Manuela Gonzaga, historiadora, escritora e ex-jornalista, apresentou hoje a sua candidatura em Lisboa, tendo sido acompanhada no evento pelo mandatário nacional, João Paulo Costa, diretor do Centro de História d'Aquém e d'Além Mar, e pelas mandatárias de honra, a gestora financeira Sofia Magalhães e a escritora Isabel Valadão.

O lema da candidatura foi também hoje anunciado: "Liberdade incondicional" é o mote de Manuela Gonzaga, que diz ter "a ousadia" de pensar que pode contribuir "para a mudança no nosso pequeno mundo" chamado Portugal.

"Há sinais que chegam de todo o lado e contagiam", sublinhou, perante dezenas de apoiantes, que lotaram um auditório da Faculdade de Ciências Sociais e Humanas (FCSH).

E acrescentou: "Não faria sentido estar aqui se não fosse por amor".

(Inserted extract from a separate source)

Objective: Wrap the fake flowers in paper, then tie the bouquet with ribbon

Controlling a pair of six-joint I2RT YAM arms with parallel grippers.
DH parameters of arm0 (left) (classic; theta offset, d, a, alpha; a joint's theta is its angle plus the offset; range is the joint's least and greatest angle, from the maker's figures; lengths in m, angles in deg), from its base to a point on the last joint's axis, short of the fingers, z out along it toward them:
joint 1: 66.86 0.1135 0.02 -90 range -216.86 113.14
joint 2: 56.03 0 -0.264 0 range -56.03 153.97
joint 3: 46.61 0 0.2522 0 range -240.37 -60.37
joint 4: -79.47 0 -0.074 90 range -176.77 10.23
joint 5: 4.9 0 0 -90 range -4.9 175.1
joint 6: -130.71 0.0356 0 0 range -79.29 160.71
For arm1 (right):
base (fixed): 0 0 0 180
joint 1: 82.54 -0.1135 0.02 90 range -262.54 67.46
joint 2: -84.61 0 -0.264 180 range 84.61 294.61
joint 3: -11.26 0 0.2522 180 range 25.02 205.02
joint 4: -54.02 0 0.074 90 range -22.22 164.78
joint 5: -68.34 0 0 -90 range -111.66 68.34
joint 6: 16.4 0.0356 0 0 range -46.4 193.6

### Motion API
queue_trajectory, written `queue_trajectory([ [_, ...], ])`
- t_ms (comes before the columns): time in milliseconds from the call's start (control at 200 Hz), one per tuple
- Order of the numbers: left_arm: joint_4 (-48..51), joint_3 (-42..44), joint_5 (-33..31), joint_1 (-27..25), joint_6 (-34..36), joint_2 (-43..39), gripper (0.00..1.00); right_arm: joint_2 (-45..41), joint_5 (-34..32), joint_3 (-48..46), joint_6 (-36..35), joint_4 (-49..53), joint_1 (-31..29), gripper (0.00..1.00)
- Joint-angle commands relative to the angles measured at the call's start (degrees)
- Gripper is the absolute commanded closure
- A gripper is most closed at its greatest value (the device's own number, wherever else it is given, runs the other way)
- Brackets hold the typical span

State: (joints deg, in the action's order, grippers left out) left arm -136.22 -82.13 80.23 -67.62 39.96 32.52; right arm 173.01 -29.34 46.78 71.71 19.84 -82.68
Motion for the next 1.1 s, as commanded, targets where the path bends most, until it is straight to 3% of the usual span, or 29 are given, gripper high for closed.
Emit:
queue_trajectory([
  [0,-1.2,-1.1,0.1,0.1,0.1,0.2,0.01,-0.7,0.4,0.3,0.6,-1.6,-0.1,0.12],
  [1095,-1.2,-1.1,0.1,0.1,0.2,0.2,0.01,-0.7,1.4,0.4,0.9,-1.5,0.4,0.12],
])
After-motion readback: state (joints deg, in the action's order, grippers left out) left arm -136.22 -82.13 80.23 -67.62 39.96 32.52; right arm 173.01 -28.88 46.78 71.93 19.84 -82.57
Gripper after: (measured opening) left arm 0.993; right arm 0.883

"Às causas a que me dedico tenho de me entregar. Senão as coisas perdem graça", reforçou a candidata, que prometeu lutar por minorias e apontou várias considerações sobre áreas como a Saúde ou a Justiça.

O mandatário da candidatura, por seu turno, lembrou que à Presidência da República não compete o poder executivo, mas sublinhou a confiança na candidata apoiada pelo PAN.

"Não vamos prometer coisas que não têm a ver connosco", acrescentou ainda João Paulo Costa.


A sete meses do final do mandato do atual Presidente da República são já 11 os candidatos que anunciaram a intenção de entrar na corrida a Belém, estando cinco outros em reflexão.

Ainda nenhuma candidatura foi formalizada junto do Tribunal Constitucional, o que pode acontecer até um mês antes das eleições e requer pelo menos 7.500 assinaturas de apoiantes.